Quinn believes that we need to be asking, "Is it a problem or a disrupted expectation?"  A disrupted expectation is exactly what it states.  In any given situation, we expect things to go a certain way, but sometimes they don't and then we're faced with a different situation, or a "disrupted expectation."  If this really matters to us and it's difficult to close the gap between our expectations and the reality we're facing, then we tend to label this as a problem.  This implies that our response should be to solve the problem or to restore the situation to its expected state.

Solving a problem is a reactive state.  Sometimes reacting is the right thing to do.  If my refrigerator stopped working, then I should react and attempt to solve the problem and restore the frig to its working state. 

But not every situation is a problem to be solved, many times it's really a disrupted expectation and our expectations need to shift.  Quinn quotes Robert Fritz who many years ago suggested that we move to a creative state (as opposed to reactive) by asking the question, "what result do I want to create?"  By refocusing on results and creating, it changes our expectations, creating new purposes.  We're now positioned to take purposed-center action.

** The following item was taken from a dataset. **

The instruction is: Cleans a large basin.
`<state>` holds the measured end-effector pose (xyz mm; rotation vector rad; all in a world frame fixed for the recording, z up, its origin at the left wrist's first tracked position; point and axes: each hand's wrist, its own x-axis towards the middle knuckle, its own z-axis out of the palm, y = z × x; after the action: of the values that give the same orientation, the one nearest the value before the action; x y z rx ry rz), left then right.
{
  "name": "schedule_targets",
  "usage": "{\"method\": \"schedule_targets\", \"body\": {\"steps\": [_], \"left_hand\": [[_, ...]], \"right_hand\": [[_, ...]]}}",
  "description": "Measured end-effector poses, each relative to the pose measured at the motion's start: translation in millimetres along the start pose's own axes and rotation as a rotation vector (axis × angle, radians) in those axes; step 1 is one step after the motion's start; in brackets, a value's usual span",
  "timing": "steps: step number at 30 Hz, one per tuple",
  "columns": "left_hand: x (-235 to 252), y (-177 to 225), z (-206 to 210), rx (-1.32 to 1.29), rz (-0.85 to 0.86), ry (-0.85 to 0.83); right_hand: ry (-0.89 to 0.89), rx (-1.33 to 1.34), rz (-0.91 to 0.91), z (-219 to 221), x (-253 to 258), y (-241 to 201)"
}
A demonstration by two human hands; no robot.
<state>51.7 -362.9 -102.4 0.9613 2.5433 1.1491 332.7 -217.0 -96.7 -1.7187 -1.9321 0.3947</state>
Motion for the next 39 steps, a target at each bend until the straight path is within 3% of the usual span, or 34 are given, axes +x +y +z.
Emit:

I recently discovered a very applicable example for this idea in my own work.  A client suggested a book to me entitled, Who Do You Want Your Customers to Become?  In consulting, we tend to focus our thinking on helping clients solve problems.  But, what if I shifted my thinking from reacting, to creating, and asked myself, who do I want my clients to become?  That brings a level of meaning, direction and energy (to quote Quinn) to my work that isn't even in the same ballpark as merely "solving problems."  It puts the focus directly on "what result do I want to create" or purpose.

Rick Warren says that he meets a lot of people who are very smart and say, "why can't I figure out my problems?"  Well, maybe that's the key; what if they are not problems but disrupted expectations.  When I think of people who have risen to great heights of leadership, they are people who are asking, "what are the results I want to create?" and then they move forward with purpose and are lifted out of their problems.  A purpose-driven life?  Yes, really.